Durante cierto tiempo, todos veníamos notando que un secreto
disgusto consumía a la señorita Isabel. Se hizo hosca y
susceptible, y con cualquier pretexto reñía con Catalina, a
riesgo de acabar con la poca paciencia de su cuñada. Al
principio, supusimos que no estaba bien de salud, ya que la
veíamos adelgazar y decaer ostensiblemente. Pero, al fin, un día
se manifestó impertinente hasta el colmo. Se negó a desayunar,
diciendo que los criados no la obedecían, que Eduardo no se
ocupaba de ella y que Catalina la tenía cohibida. Agregó que se
había enfriado porque habían dejado el fuego apagado y las
puertas abiertas expresamente para molestarla, y aún dijo
otras simplezas.

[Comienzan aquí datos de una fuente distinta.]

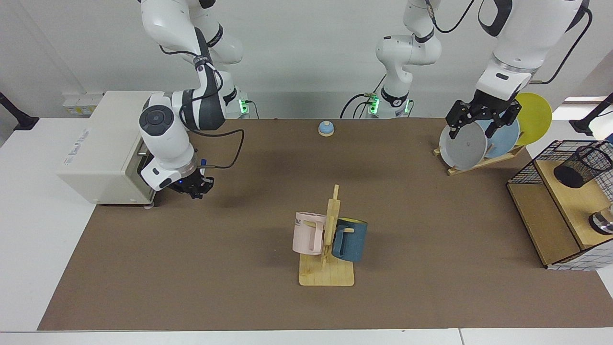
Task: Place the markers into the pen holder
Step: 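Lift the marker and carry it toward the table middle with the right gripper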
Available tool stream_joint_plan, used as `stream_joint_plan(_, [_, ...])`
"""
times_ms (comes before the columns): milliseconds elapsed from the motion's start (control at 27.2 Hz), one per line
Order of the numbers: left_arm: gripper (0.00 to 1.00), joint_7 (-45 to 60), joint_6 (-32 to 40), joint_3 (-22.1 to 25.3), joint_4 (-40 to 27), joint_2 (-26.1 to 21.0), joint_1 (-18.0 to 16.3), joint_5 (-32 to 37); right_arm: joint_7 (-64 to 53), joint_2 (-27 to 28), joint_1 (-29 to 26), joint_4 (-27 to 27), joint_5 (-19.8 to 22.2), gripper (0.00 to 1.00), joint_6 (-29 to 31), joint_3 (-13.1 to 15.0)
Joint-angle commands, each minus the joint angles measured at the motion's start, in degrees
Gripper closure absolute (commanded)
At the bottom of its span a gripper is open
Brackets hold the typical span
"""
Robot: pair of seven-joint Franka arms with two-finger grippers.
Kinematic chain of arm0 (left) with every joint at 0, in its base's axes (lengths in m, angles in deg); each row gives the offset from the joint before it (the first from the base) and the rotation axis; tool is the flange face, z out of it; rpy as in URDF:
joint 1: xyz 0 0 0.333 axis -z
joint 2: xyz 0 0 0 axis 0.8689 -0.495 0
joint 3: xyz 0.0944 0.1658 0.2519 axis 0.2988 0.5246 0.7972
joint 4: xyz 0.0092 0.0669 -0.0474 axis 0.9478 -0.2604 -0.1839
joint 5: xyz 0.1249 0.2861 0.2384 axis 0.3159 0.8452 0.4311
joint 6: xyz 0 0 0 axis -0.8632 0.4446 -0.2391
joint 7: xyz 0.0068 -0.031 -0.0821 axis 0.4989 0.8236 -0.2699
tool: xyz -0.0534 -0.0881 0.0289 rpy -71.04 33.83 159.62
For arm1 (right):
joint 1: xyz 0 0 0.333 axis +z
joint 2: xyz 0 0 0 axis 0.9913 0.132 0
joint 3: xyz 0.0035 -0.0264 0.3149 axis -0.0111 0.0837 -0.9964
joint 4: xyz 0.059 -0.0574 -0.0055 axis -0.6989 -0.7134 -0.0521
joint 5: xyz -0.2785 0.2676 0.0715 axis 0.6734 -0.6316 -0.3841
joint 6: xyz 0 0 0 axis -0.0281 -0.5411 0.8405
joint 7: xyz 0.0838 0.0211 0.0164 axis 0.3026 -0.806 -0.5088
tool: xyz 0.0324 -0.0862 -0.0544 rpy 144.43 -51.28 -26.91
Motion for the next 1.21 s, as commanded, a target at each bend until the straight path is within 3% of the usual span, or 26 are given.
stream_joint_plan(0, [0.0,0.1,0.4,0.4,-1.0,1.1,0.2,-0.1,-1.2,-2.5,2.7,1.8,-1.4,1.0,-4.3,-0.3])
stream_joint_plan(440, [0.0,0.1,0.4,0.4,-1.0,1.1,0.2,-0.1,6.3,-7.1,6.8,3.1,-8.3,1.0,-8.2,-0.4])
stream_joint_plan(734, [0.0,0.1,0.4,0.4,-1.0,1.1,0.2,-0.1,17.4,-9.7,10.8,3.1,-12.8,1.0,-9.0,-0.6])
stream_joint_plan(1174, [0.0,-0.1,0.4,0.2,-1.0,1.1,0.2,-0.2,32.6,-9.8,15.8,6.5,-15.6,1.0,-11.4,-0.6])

En respuesta, la señora Linton le ordenó que se
acostara y la amenazó con llamar al médico. Al oír hablar de
Kennett, la joven respondió en el acto que disfrutaba de una
excelente salud y que era la dureza de Catalina lo que la hacía
sufrir.
—¿Que soy dura contigo, niña mimada? —dijo la señora—.
¿Cuándo he sido dura contigo?
—Ayer.
—¿Ayer? —exclamó su cuñada— ¿En qué momento?